Die deutsche Regierung ließ dagegen die Ende Juli auslaufende Klagefrist ungenutzt verstreichen. Sie zeigt auch keine Bereitschaft, für Österreich als Streithelfer aufzutreten. Offenbar will sie sich weder mit Großbritannien noch mit Frankreich anlegen: Für die krisengeschüttelte Nuklearindustrie Frankreichs (150703) sind die britischen Atomstrom-Subventionen von großer Bedeutung, da die beiden Blöcke in Hinkley Point C im wesentlichen von ihr finanziert und realisiert werden sollen (131009).
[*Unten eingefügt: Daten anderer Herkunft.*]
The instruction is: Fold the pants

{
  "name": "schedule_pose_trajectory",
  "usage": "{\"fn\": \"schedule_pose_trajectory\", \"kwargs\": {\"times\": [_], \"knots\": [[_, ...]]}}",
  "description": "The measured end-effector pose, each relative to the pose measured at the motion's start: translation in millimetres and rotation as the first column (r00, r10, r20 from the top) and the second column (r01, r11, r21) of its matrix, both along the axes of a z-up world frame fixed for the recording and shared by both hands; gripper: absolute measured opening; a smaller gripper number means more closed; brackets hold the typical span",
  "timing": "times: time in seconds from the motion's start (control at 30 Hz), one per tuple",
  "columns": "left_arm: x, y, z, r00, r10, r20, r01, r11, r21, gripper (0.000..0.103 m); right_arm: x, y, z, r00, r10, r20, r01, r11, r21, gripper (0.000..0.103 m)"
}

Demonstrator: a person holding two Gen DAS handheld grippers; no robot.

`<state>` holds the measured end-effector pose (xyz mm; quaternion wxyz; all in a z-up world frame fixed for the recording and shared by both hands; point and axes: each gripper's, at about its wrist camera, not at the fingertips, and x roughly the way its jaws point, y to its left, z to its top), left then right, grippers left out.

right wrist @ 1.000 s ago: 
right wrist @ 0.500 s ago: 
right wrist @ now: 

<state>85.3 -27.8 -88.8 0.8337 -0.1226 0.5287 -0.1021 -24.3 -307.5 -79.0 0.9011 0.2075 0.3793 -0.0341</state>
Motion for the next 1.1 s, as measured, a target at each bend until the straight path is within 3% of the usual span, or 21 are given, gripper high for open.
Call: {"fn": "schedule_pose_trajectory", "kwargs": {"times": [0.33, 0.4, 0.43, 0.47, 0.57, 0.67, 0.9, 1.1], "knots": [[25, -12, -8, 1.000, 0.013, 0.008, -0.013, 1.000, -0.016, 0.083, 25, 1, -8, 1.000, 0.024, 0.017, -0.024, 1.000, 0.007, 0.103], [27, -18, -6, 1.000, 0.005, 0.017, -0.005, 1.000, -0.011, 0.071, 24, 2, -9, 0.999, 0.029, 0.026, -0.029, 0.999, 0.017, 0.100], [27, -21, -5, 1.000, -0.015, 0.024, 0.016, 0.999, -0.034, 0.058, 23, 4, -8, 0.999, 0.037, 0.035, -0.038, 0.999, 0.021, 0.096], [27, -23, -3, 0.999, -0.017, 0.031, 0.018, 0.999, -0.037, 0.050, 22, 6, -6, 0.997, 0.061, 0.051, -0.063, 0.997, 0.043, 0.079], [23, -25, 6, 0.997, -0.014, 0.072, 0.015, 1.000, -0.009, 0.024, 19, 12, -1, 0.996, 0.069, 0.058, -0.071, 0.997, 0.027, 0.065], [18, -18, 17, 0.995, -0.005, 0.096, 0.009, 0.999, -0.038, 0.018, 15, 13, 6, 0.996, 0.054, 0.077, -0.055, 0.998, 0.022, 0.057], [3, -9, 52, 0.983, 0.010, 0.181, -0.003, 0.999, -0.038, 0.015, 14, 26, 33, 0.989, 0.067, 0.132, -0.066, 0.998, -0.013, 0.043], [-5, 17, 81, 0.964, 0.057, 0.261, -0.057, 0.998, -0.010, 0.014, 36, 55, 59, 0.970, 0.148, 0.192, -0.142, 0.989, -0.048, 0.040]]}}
In ihrer vom 16. Juni datierten Antwort auf eine Anfrage der Grünen versicherte die Bundesregierung, daß sie eine EU-Förderung oder einen europäischen Förderrahmen für Kernkraftwerke entschieden ablehne. Es sei aber ein wichtiger Grundsatz europäischer Energiepolitik, daß jeder Mitgliedstaat letztlich frei über seinen nationalen Energiemix entscheiden könne. Ihre Überprüfung des Beihilfebeschlusses der Kommission vom 8. Oktober 2014 habe ergeben, "daß es – unabhängig von der politischen Bewertung von Kernkraftförderung in der EU – im Beschlußtext selbst keine beihilferechtlichen Aussagen gibt, die nach hiesiger Ansicht so offensichtlich fehlerhaft sind, dass eine Nichtigkeitsklage hinreichend erfolgversprechend wäre".